Member of the Minnesota House of Representatives from the 1st district
- In office December 7, 1859 – January 7, 1861

Personal details
- Born: Andrew Jackson Van Vorhes January 24, 1824 Washington County, Pennsylvania, U.S.
- Died: January 10, 1873 (aged 48) Stillwater, Minnesota, U.S.
- Parent: Abraham Van Vorhes (father);
- Relatives: Nelson H. Van Vorhes (brother)
- Occupation: Politician, newspaper editor

Military service
- Allegiance: United States
- Branch/service: United States Army (Union army)
- Years of service: 1863–1865
- Rank: Quartermaster
- Battles/wars: American Civil War

= Andrew J. Van Vorhes =

American politician (1824–1873)

Andrew Jackson Van Vorhes (January 24, 1824 - January 10, 1873) was an American politician and newspaper editor.

Born in Washington County, Pennsylvania, his father was Abraham Van Vorhes and his brother was Nelson H. Van Vorhes.
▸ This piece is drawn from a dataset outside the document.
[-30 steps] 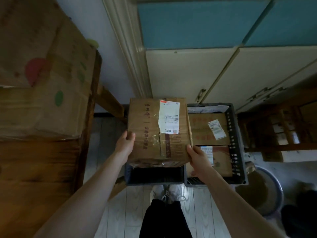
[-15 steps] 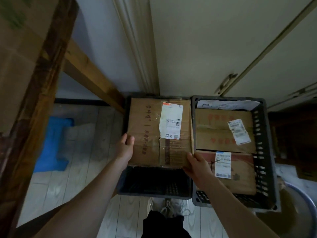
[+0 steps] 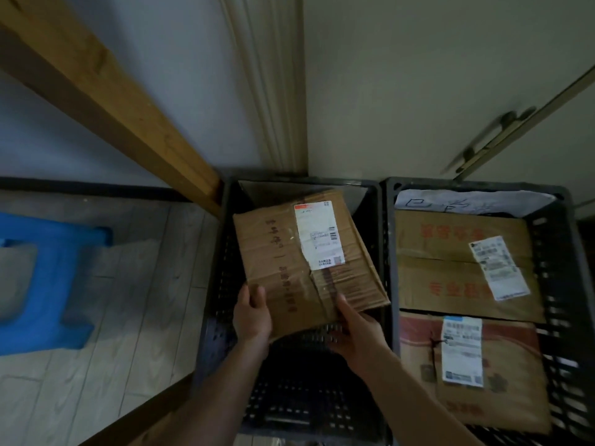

He worked in his father's paper the Hocking Valley Gazette in Athens, Ohio. Then he and his brother bought the paper and changed the name to The Athens Messenger. He was recording clerk in the Ohio General Assembly. In 1855, Van Vorhes moved to Stillwater, Minnesota Territory, where he started the Stillwater Messenger. He served in the Union Army from 1863 to 1865, during the American Civil War, as a quartermaster. Van Vorhes also served as Indian agent at Fort Ripley in 1862. Then he served a clerk for the Minnesota Supreme Court. He also served in the Minnesota House of Representatives from 1859 to 1860. He died in Stillwater, Minnesota.